Figure 3-4 shows a book area this apparatus plays a acute role in abating network

connectivity faster.

Figure 3-4 TC Bit Plays a Acute Role

Suppose cartage flows amid PC A and PC B through switches 1, 2, 3, and 4, and all

forwarding tables are accurately populated, with about-face 1 pointing to about-face 2 to ability B.

Now, the articulation amid switches 2 and 3 fails. As a result, about-face 4 removes the articulation to

switch 1 from its blocked approach and puts it in forwarding. Cartage from A arrives on switch

1, abandoned to be beatific to about-face 2. Indeed, cipher told about-face 1 that it should use about-face 4 to

reach B. Naturally, this creates a acting cartage “black hole.” In this accurate case,

relying on the accepted forwarding-table crumbling time abandoned is not sufficient. Thanks to the TCN/

TC-ACK bits, however, about-face 1’s forwarding table can age out faster and anon point to the

correct about-face 1-to-4 articulation to ability B.

NOTE The accelerated STP authentic in 802.1w in 1999 introduces a proposal/agreement mechanism

between switches, thereby decidedly abbreviation the timer-based dependency. It also

discards the advice independent in the forwarding table altogether back a topology

change occurs. Albeit faster than its 802.1D predecessor, 802.1w was advised with no

concern for security. BPDUs are not active or authenticated, the agreement is stateless, and

an 802.1w accomplishing charge be able of compassionate 802.1D BPDUs. Therefore,

any advance launched adjoin the 802.1D STP works on switches active 802.1w.
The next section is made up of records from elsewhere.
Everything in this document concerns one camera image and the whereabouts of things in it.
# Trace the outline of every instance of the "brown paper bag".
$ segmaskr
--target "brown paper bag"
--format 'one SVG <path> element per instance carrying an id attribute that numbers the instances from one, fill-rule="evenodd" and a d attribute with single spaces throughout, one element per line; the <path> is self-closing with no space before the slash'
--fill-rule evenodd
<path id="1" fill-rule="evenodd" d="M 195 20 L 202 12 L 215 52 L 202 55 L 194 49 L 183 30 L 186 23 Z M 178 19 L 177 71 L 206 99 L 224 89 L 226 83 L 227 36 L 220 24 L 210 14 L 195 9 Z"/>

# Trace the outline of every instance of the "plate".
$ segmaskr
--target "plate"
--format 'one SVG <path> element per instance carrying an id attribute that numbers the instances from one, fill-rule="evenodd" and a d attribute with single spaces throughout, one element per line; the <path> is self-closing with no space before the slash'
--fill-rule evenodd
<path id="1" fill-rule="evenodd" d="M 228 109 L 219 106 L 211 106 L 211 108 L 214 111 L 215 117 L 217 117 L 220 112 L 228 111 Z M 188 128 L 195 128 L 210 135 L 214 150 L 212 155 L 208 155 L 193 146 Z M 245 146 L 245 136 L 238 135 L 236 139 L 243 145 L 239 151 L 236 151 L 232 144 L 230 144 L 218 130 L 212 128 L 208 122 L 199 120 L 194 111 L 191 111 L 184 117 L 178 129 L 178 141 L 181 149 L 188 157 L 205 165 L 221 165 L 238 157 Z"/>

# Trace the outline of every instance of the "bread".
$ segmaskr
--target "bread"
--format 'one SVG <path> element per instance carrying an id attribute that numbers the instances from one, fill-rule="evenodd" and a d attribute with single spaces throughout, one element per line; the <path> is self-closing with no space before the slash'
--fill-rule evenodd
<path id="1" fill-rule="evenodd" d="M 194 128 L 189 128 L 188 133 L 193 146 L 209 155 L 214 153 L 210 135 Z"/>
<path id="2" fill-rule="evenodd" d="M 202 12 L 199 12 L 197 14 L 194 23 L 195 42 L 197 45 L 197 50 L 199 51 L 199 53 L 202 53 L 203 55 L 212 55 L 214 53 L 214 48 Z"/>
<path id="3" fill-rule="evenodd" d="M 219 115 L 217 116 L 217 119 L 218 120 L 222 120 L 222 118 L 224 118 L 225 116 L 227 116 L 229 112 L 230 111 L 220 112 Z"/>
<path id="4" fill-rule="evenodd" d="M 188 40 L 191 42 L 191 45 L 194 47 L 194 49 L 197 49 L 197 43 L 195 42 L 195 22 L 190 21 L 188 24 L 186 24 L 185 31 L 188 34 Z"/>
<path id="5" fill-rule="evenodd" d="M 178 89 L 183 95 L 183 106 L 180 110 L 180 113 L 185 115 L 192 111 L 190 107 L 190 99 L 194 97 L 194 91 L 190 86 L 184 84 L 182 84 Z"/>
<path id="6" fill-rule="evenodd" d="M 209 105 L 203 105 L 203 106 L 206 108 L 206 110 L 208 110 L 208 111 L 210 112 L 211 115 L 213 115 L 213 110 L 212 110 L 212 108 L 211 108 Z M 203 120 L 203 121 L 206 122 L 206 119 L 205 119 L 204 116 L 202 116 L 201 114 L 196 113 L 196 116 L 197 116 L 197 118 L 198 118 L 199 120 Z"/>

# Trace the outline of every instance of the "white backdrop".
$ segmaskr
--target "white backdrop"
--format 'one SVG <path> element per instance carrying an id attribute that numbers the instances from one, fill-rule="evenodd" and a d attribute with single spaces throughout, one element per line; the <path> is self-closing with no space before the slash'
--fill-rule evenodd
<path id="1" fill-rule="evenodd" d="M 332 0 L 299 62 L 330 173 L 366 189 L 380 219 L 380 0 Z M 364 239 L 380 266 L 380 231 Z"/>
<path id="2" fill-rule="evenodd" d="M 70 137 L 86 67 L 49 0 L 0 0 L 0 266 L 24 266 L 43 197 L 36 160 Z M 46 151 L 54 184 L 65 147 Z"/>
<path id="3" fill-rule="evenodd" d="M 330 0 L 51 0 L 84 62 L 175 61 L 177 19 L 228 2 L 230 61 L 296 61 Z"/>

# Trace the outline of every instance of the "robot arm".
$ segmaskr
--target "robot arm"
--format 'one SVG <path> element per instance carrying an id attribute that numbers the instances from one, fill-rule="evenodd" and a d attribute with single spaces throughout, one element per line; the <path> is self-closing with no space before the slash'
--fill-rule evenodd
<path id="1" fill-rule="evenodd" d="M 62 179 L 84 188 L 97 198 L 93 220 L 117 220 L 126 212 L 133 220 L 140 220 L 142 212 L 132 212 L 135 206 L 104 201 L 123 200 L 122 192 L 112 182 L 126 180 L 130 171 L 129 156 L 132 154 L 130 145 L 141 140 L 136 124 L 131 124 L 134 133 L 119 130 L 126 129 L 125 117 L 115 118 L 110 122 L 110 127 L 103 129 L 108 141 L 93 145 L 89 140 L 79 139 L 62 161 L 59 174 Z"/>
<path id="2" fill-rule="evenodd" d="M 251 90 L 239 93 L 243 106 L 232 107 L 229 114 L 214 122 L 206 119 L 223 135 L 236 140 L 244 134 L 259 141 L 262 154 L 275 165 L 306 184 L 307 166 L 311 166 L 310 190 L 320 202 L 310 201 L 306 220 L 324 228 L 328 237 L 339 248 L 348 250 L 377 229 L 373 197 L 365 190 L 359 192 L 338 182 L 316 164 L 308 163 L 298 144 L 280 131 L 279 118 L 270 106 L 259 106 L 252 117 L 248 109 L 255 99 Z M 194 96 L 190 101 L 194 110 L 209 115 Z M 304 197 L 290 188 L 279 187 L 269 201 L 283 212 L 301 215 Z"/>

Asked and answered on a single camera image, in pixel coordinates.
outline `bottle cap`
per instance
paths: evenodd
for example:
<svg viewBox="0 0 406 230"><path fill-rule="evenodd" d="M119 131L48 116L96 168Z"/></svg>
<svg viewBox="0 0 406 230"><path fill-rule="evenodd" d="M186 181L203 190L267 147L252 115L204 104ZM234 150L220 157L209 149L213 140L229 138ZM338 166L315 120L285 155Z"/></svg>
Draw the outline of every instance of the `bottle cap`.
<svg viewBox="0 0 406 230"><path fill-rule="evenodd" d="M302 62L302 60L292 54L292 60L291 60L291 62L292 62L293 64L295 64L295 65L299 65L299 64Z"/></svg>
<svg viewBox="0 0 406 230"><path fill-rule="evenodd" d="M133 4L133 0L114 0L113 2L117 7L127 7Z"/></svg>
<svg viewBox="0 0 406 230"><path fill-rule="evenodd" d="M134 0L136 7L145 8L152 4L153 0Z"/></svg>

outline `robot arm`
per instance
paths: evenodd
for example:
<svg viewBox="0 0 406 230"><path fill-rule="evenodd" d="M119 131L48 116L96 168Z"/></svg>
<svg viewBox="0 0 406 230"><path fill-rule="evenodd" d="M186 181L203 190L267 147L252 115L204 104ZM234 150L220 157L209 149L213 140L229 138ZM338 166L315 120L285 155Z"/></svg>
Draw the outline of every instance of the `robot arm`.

Many vendors accept aggrandized the aboriginal 802.1D and 802.1w specs to accommodate a per-

VLAN 802.1D or 802.1w for bigger adaptability in arrangement design. Cisco’s own proprietary

B A B

Blocking

Link Failure

1 1 4

3 2 3

52 Affiliate 3: Attacking the Spanning Timberline Protocol

version of 802.1D and 802.1w is alleged per-VLAN (rapid) spanning-tree additional (PVST+).
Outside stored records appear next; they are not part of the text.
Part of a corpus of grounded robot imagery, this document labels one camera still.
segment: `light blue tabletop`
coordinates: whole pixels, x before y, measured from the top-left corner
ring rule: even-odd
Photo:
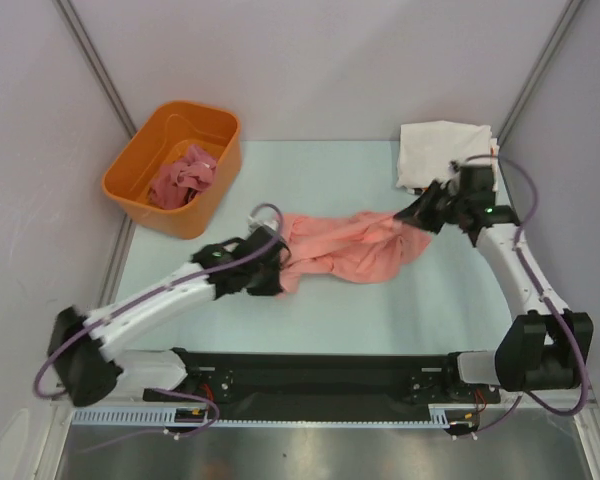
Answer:
[[[415,197],[395,188],[397,155],[398,143],[388,141],[243,143],[242,171],[202,236],[185,241],[136,227],[118,300],[171,273],[204,245],[245,236],[246,216],[264,201],[283,212],[334,217],[406,207]],[[499,203],[508,201],[504,192],[499,197]],[[446,354],[494,349],[510,322],[486,261],[448,225],[389,282],[355,285],[314,276],[282,298],[224,297],[153,330],[133,347]]]

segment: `orange basket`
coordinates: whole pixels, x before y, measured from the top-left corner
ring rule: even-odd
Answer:
[[[104,193],[133,221],[179,238],[201,235],[240,171],[240,121],[231,112],[191,102],[158,108],[102,179]],[[195,143],[218,159],[211,187],[187,205],[163,210],[149,203],[149,186],[160,166]]]

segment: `folded white cloth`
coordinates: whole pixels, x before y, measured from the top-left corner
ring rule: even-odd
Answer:
[[[409,123],[400,128],[398,187],[426,188],[453,176],[452,160],[491,153],[491,127],[446,121]]]

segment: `pink cloth in basket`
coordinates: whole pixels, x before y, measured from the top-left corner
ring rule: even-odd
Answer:
[[[305,274],[329,273],[355,283],[390,280],[431,242],[425,232],[393,220],[394,213],[360,212],[349,218],[284,216],[291,257],[280,273],[289,293]]]
[[[211,186],[216,165],[216,159],[202,147],[191,145],[184,157],[160,167],[158,176],[151,181],[149,200],[165,210],[185,206],[198,192]]]

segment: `white wall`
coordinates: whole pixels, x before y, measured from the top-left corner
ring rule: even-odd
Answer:
[[[566,0],[74,0],[137,125],[172,99],[250,140],[502,125]]]
[[[600,0],[588,2],[504,152],[540,188],[529,227],[539,263],[560,294],[595,323],[590,372],[600,402]],[[516,207],[527,190],[507,176]]]
[[[96,299],[121,222],[99,188],[126,142],[104,98],[51,1],[0,2],[0,432],[29,409],[17,478],[47,426],[31,382],[55,314]]]

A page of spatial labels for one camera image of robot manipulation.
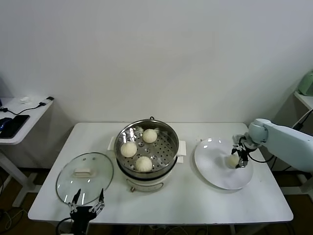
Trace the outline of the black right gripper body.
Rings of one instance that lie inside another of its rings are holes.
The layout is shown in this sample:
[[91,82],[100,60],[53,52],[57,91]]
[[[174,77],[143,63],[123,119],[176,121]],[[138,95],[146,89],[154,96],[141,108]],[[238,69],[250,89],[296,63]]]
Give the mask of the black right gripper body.
[[247,153],[253,152],[257,149],[257,144],[248,139],[240,139],[239,144],[245,148]]

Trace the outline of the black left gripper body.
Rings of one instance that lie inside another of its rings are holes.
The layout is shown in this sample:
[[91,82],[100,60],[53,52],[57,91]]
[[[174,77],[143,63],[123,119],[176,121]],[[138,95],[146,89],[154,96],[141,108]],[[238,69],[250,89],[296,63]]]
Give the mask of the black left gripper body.
[[78,206],[70,212],[74,227],[87,227],[89,222],[96,218],[92,206]]

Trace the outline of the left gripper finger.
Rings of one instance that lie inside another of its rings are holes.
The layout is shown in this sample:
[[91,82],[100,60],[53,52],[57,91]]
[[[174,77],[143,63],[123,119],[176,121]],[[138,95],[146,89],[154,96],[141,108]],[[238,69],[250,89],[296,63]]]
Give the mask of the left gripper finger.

Other than a Cisco-specific destination MAC abode and a Subnetwork Access Protocol

(SNAP) anatomy header, the BPDU burden contains absolutely the aforementioned advice as a

regular 802.1D or 802.1w BPDU, as Table 3-2 shows.

Table 3-2 Cisco PVST+ BPDU in VLAN 10

Field Amount Explanation

DMAC 01 00 0c cc cc cd Cisco SSTP BPDU MAC

SMAC 00 02 fc 90 08 38 Anchorage MAC

PROTOCOL TYPE IDENTIFIER 81 00 802.1Q Ethertype

TAG CONTROL INFO 00 0a COS and VLAN ID (VLAN

10)

LENGTH 00 32

802.2 Logical Articulation Control

HEADER

DSAP Aa Indicates SNAP encap

SSAP Aa

UI 03

SNAP HEADER

VENDOR ID 00 00 0c Cisco Systems

TYPE 01 0b SSTP

PROTOCOL 00 00

PROTOCOL VERSION 00

BPDU TYPE 00

BPDU FLAGS 00

ROOT ID 20 00 00 d0 00 66 2c 0a

PATH COST 00 00 00 00

BRIDGE ID 20 00 00 d0 00 66 2c 0a Arch ID in VLAN 10

PORT 81 41

MESSAGE AGE 00 00

MAXIMUM AGE 14 00

ROOT HELLO TIME 02 00

ROOT FORWARD DELAY 0f 00

Let the Games Begin! 53

Field Amount Explanation

VLAN ID Type Breadth Value

PAD 34

TYPE 00 00

LENGTH 00 02

VLAN ID 00 0a VLAN 10

NOTE The absolute destination MAC abode may alter depending on the acidity of STP you are

running. For example, the abode aloof by the IEEE is 01:80:C2:00:00:00. Cisco uses

a MAC abode of its allotment for its per-VLAN accelerated spanning-tree implementation,

because the accepted itself does not ascertain a per-VLAN specification.